[Input for this task]
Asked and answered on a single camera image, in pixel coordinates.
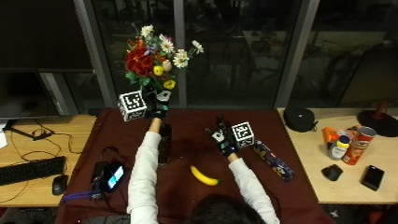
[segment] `computer mouse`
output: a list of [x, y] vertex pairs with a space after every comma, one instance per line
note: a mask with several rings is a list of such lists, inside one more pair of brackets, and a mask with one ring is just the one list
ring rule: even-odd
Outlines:
[[330, 181], [336, 181], [342, 173], [344, 170], [336, 164], [322, 169], [322, 174]]
[[61, 195], [67, 190], [67, 175], [59, 175], [52, 180], [52, 194]]

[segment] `yellow banana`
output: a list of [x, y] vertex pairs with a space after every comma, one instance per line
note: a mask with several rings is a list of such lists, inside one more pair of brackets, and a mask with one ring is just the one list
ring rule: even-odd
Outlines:
[[215, 186], [217, 183], [221, 182], [220, 179], [215, 179], [215, 178], [211, 178], [209, 176], [205, 176], [200, 172], [199, 168], [193, 165], [191, 166], [191, 172], [195, 175], [195, 177], [200, 180], [200, 182], [207, 184], [207, 185]]

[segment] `pringles can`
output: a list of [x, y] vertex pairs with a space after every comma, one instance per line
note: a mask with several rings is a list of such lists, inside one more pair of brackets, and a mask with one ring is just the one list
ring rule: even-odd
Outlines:
[[356, 133], [352, 142], [350, 147], [348, 149], [348, 152], [342, 158], [342, 161], [348, 165], [357, 164], [365, 149], [369, 147], [370, 142], [377, 135], [377, 132], [373, 130], [373, 128], [362, 126], [356, 128]]

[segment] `white long-sleeve shirt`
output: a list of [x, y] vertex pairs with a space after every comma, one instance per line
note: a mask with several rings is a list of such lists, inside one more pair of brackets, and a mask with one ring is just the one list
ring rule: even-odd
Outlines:
[[[136, 154], [136, 164], [128, 183], [128, 206], [132, 224], [159, 224], [156, 203], [156, 183], [159, 167], [159, 144], [161, 135], [147, 132]], [[245, 202], [257, 210], [266, 224], [278, 224], [269, 196], [258, 182], [254, 172], [242, 159], [229, 164], [240, 193]]]

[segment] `table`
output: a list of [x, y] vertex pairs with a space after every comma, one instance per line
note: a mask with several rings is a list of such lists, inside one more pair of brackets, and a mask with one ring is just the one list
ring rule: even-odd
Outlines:
[[[159, 222], [180, 224], [191, 214], [199, 201], [212, 193], [226, 194], [238, 200], [238, 192], [228, 161], [220, 155], [205, 128], [216, 129], [216, 116], [221, 114], [233, 124], [249, 121], [256, 137], [274, 151], [296, 171], [294, 178], [284, 182], [269, 165], [250, 147], [240, 151], [240, 156], [257, 174], [268, 191], [281, 223], [332, 223], [322, 211], [313, 187], [302, 168], [294, 146], [282, 125], [277, 110], [191, 110], [173, 109], [167, 121], [172, 124], [171, 162], [159, 167], [157, 205]], [[119, 189], [107, 194], [105, 200], [80, 199], [59, 206], [56, 223], [73, 223], [87, 217], [104, 217], [125, 213], [127, 184], [135, 155], [148, 128], [147, 119], [124, 122], [116, 108], [103, 111], [93, 125], [85, 149], [77, 161], [65, 195], [88, 191], [95, 163], [112, 159], [124, 160], [127, 178]], [[105, 147], [116, 147], [121, 154], [101, 157]], [[191, 174], [191, 164], [209, 176], [221, 178], [221, 184], [207, 186]]]
[[[321, 131], [325, 127], [338, 130], [357, 125], [356, 114], [361, 110], [328, 108], [312, 109], [312, 111], [318, 120], [317, 132], [298, 133], [286, 129], [320, 203], [398, 203], [398, 138], [376, 136], [356, 165], [334, 161], [328, 157]], [[397, 116], [397, 110], [390, 109], [389, 114]], [[333, 164], [344, 170], [344, 174], [334, 182], [321, 174], [321, 170]], [[386, 172], [378, 191], [368, 189], [360, 183], [369, 165], [377, 166]]]
[[[85, 141], [91, 133], [92, 125], [96, 121], [96, 117], [89, 115], [80, 115], [76, 117], [60, 117], [52, 119], [37, 119], [44, 127], [49, 128], [56, 133], [71, 134], [71, 151], [81, 152], [85, 147]], [[40, 128], [39, 124], [31, 120], [19, 120], [15, 129], [32, 133]], [[53, 144], [43, 139], [32, 141], [31, 138], [12, 132], [7, 132], [8, 145], [0, 148], [0, 167], [23, 161], [20, 154], [25, 154], [31, 151], [45, 151], [51, 154], [56, 154], [59, 151], [57, 146], [61, 147], [60, 156], [67, 157], [67, 175], [72, 175], [72, 171], [76, 162], [80, 158], [80, 154], [71, 153], [68, 150], [67, 135], [52, 135], [48, 140]], [[27, 156], [28, 159], [48, 159], [52, 156], [47, 153], [33, 153]], [[53, 196], [51, 192], [52, 179], [40, 178], [31, 180], [29, 182], [21, 182], [6, 186], [0, 186], [0, 207], [56, 207], [59, 206], [63, 196]]]

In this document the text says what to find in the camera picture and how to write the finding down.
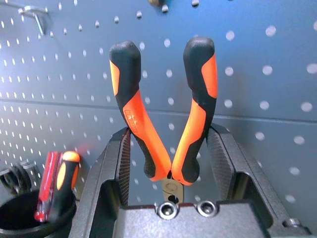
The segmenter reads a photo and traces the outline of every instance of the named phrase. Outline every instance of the black cup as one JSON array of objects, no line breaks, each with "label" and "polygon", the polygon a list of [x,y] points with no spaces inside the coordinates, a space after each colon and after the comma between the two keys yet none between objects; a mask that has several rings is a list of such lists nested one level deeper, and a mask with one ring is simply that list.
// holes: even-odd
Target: black cup
[{"label": "black cup", "polygon": [[0,207],[0,238],[67,238],[76,212],[75,196],[55,223],[34,219],[39,191],[15,197]]}]

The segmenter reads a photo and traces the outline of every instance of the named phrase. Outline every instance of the metal panel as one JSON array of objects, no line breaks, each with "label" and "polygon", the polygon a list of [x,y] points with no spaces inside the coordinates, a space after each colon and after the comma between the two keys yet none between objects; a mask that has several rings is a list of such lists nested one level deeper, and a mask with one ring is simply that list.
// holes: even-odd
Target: metal panel
[{"label": "metal panel", "polygon": [[[219,75],[214,122],[261,163],[289,213],[317,232],[316,1],[201,0],[192,7],[190,0],[174,0],[167,13],[147,1],[23,4],[48,8],[47,34],[39,37],[34,19],[22,21],[17,9],[0,4],[0,167],[21,157],[42,170],[47,151],[77,148],[83,157],[80,196],[89,166],[124,126],[108,51],[125,40],[141,50],[142,97],[173,157],[191,101],[183,50],[194,35],[209,36]],[[129,203],[162,201],[161,184],[145,177],[143,155],[132,141]],[[219,196],[205,153],[203,145],[200,181],[186,188],[186,201]]]}]

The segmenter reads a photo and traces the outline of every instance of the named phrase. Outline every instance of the screwdriver handle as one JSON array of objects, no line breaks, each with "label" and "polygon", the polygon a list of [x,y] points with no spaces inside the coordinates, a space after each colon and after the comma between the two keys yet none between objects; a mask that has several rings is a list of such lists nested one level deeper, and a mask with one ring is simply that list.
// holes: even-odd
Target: screwdriver handle
[{"label": "screwdriver handle", "polygon": [[171,162],[142,101],[141,54],[135,44],[127,41],[112,46],[110,69],[113,93],[122,117],[145,156],[144,173],[152,181],[165,178]]},{"label": "screwdriver handle", "polygon": [[77,152],[62,154],[54,185],[52,204],[48,215],[49,222],[56,222],[72,202],[72,190],[78,175],[80,156]]},{"label": "screwdriver handle", "polygon": [[217,98],[217,67],[212,39],[194,37],[184,50],[188,86],[192,90],[192,106],[172,164],[172,176],[191,185],[199,176],[196,156],[208,134]]}]

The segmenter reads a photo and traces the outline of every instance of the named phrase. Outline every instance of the orange pliers handle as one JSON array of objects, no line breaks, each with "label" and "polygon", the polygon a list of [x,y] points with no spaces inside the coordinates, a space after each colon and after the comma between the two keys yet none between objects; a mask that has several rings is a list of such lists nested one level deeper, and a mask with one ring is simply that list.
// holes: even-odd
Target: orange pliers handle
[{"label": "orange pliers handle", "polygon": [[190,115],[179,142],[173,164],[142,102],[141,54],[132,42],[114,45],[110,50],[113,92],[121,114],[135,135],[144,155],[144,172],[152,180],[172,171],[175,180],[191,185],[199,176],[196,159],[211,124],[217,98],[217,70],[212,39],[194,37],[184,50],[184,64],[193,92]]}]

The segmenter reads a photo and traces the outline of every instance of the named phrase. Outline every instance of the metal hook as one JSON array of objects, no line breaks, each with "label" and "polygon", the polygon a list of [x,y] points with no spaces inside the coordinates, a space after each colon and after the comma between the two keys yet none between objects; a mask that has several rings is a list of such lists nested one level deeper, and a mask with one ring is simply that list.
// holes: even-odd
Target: metal hook
[{"label": "metal hook", "polygon": [[41,14],[47,14],[48,13],[48,10],[47,8],[38,8],[38,7],[35,7],[35,6],[25,6],[25,7],[22,7],[22,8],[19,8],[18,9],[18,13],[20,15],[27,15],[27,16],[32,16],[35,18],[36,20],[36,23],[39,27],[39,30],[40,30],[40,33],[41,35],[45,35],[45,32],[43,30],[43,27],[41,25],[41,22],[40,22],[40,19],[39,19],[39,16],[37,15],[37,13],[41,13]]}]

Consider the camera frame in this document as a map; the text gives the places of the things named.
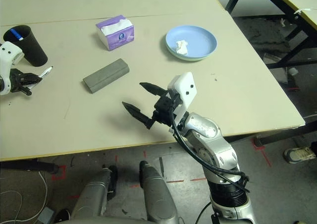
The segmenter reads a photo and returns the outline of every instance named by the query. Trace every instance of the blue plate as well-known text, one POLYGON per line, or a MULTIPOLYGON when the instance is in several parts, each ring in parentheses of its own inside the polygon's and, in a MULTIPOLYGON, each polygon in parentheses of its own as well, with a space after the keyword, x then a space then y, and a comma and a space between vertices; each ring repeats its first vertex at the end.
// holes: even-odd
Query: blue plate
POLYGON ((197 26, 178 26, 171 29, 166 35, 166 46, 176 57, 184 60, 200 60, 208 57, 217 47, 214 35, 204 28, 197 26), (177 41, 188 42, 186 55, 176 53, 177 41))

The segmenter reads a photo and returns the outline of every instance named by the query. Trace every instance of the silver robot arm segment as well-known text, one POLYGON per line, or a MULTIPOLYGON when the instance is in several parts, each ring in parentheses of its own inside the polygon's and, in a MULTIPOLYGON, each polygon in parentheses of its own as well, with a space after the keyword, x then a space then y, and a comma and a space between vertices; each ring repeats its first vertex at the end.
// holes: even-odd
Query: silver robot arm segment
MULTIPOLYGON (((200 158, 227 170, 240 171, 237 155, 223 138, 218 125, 196 113, 190 113, 185 120, 181 135, 187 138, 200 158)), ((225 179, 203 167, 211 190, 211 204, 219 223, 256 224, 251 201, 243 190, 239 190, 225 179)), ((233 182, 241 183, 242 177, 222 173, 233 182)))

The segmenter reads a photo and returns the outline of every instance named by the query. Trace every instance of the black cable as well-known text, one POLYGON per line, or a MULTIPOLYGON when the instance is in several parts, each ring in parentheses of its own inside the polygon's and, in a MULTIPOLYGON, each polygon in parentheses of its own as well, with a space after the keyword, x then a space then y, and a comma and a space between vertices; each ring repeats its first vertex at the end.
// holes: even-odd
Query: black cable
POLYGON ((197 219, 196 219, 196 221, 195 221, 195 224, 198 223, 198 221, 199 221, 201 215, 202 215, 203 212, 207 209, 207 207, 209 207, 210 204, 211 204, 211 202, 208 202, 208 203, 206 204, 206 206, 204 206, 204 208, 203 208, 203 209, 201 210, 201 212, 199 213, 199 215, 198 215, 198 217, 197 217, 197 219))
POLYGON ((193 157, 197 162, 199 162, 202 166, 204 166, 205 168, 207 168, 208 170, 210 170, 211 172, 213 172, 214 174, 218 175, 219 177, 221 177, 222 179, 228 181, 229 183, 233 184, 234 186, 236 186, 237 188, 245 191, 245 192, 250 192, 248 189, 246 189, 245 187, 241 186, 238 183, 235 183, 233 181, 231 181, 229 178, 223 176, 221 173, 228 173, 228 174, 234 174, 234 175, 239 175, 242 176, 244 179, 246 178, 246 175, 241 172, 241 171, 235 171, 235 170, 226 170, 223 168, 219 168, 216 167, 208 162, 206 162, 205 160, 203 160, 202 158, 200 158, 195 152, 193 152, 188 145, 186 144, 186 142, 184 141, 183 137, 180 135, 178 129, 177 129, 177 125, 175 123, 175 119, 174 119, 174 110, 173 107, 170 107, 169 109, 169 116, 170 116, 170 120, 171 120, 171 124, 172 124, 172 128, 174 130, 174 135, 176 135, 175 139, 176 141, 183 147, 183 149, 190 154, 191 157, 193 157))
POLYGON ((183 224, 186 224, 185 220, 184 220, 182 217, 178 217, 178 222, 180 223, 179 220, 182 220, 182 221, 183 221, 183 224))

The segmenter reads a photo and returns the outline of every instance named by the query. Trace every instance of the marker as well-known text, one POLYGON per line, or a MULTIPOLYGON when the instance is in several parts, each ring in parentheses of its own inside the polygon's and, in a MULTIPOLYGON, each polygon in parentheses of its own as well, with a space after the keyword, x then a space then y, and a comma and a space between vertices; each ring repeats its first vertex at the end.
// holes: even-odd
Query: marker
MULTIPOLYGON (((51 66, 51 67, 49 67, 49 68, 47 68, 46 70, 44 70, 44 72, 42 73, 42 74, 40 74, 40 78, 44 78, 45 76, 47 76, 49 73, 50 73, 50 71, 53 69, 53 66, 51 66)), ((28 85, 27 87, 29 88, 29 89, 32 89, 35 85, 37 85, 38 83, 36 83, 36 84, 30 84, 30 85, 28 85)))
POLYGON ((15 31, 13 28, 10 29, 10 32, 12 32, 12 34, 19 40, 23 40, 23 37, 17 32, 15 31))

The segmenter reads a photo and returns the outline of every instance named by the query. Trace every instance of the black cup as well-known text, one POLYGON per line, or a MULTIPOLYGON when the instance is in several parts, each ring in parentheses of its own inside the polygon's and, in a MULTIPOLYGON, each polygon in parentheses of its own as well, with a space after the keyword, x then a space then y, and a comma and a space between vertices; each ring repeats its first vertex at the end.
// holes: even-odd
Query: black cup
POLYGON ((3 39, 20 47, 24 53, 24 57, 31 65, 36 67, 44 65, 48 61, 48 57, 34 37, 31 28, 26 25, 19 25, 13 27, 13 29, 19 33, 23 39, 19 41, 10 30, 6 31, 3 35, 3 39))

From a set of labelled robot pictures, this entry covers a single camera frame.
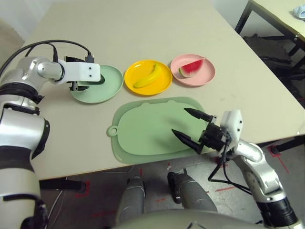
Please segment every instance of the gray floor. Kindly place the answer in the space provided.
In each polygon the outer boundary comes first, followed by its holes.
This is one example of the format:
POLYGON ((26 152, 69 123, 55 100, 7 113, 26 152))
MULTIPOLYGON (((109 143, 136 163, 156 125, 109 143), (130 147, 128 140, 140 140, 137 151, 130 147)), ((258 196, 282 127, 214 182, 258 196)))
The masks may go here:
MULTIPOLYGON (((264 148, 264 152, 268 163, 278 173, 297 216, 304 221, 304 145, 284 151, 280 158, 272 157, 267 148, 264 148)), ((212 153, 69 177, 72 180, 88 182, 89 190, 83 194, 63 192, 52 213, 50 226, 56 215, 58 217, 52 227, 54 229, 101 229, 104 226, 114 226, 115 212, 127 185, 126 180, 135 175, 142 175, 146 183, 145 212, 182 208, 172 201, 166 176, 169 171, 177 172, 183 168, 187 168, 188 174, 208 191, 220 213, 253 223, 261 220, 262 217, 251 196, 236 188, 230 188, 230 185, 211 183, 207 180, 216 165, 214 156, 212 153)), ((227 173, 231 180, 245 184, 234 162, 228 162, 227 173)), ((216 178, 224 178, 223 173, 219 172, 216 178)), ((48 209, 51 208, 58 192, 42 191, 42 198, 48 209)))

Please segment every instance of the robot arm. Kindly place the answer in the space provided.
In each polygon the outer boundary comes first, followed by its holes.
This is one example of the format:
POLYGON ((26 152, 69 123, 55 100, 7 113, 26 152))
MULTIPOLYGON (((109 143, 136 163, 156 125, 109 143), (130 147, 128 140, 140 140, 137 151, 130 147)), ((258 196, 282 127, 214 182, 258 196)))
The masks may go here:
POLYGON ((251 194, 261 211, 267 228, 303 229, 291 208, 278 175, 272 169, 260 147, 240 139, 243 120, 239 110, 225 112, 220 127, 214 124, 216 116, 207 115, 192 108, 185 108, 192 116, 208 122, 199 144, 184 133, 174 134, 198 154, 204 146, 223 152, 222 156, 232 159, 241 169, 251 194))
POLYGON ((47 214, 39 181, 30 159, 47 141, 50 124, 39 116, 37 104, 46 81, 54 84, 99 81, 100 66, 91 62, 51 62, 44 57, 24 57, 0 83, 0 227, 42 229, 47 214))

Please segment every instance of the beige tabletop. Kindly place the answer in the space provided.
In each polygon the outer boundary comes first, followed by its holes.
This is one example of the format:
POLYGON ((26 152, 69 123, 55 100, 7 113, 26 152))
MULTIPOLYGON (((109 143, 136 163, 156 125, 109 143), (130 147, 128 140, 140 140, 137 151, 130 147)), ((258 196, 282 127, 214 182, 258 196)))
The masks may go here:
POLYGON ((305 0, 251 0, 251 2, 258 4, 262 10, 272 15, 294 34, 299 34, 299 37, 305 41, 305 22, 293 15, 293 9, 305 5, 305 0))
MULTIPOLYGON (((209 114, 222 116, 226 110, 241 109, 242 138, 255 143, 305 133, 304 109, 209 0, 55 3, 26 43, 48 39, 79 42, 92 51, 97 63, 122 72, 141 59, 169 64, 177 55, 196 53, 214 64, 216 77, 195 88, 174 80, 168 90, 151 97, 132 94, 124 86, 101 104, 76 101, 67 84, 45 84, 40 108, 51 133, 44 152, 32 161, 40 179, 124 166, 112 154, 106 129, 115 111, 131 101, 188 96, 209 114)), ((58 51, 60 57, 85 54, 66 44, 58 44, 58 51)), ((47 46, 33 55, 52 56, 47 46)))

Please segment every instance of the pink plate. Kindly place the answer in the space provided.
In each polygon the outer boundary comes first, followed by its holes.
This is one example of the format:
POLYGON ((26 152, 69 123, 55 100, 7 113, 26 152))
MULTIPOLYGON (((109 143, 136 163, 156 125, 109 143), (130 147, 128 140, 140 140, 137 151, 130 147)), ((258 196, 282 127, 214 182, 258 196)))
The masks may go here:
POLYGON ((215 68, 213 64, 204 58, 201 69, 191 78, 185 78, 179 73, 179 68, 183 65, 200 60, 204 57, 196 54, 183 54, 173 59, 171 63, 171 71, 173 76, 181 83, 188 86, 201 86, 210 82, 215 76, 215 68))

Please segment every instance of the green cutting board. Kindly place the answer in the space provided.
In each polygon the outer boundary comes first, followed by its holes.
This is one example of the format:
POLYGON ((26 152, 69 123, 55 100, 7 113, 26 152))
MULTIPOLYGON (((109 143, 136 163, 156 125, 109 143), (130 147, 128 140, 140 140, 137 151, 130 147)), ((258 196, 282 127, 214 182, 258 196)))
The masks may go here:
POLYGON ((189 115, 184 108, 198 110, 200 104, 188 97, 137 101, 121 106, 107 134, 114 156, 125 164, 141 164, 196 153, 172 133, 175 129, 198 140, 206 122, 189 115))

[What you need to do] Give back one number only: the count of lines in the entries that hold the string "Please".

[Answer section] 5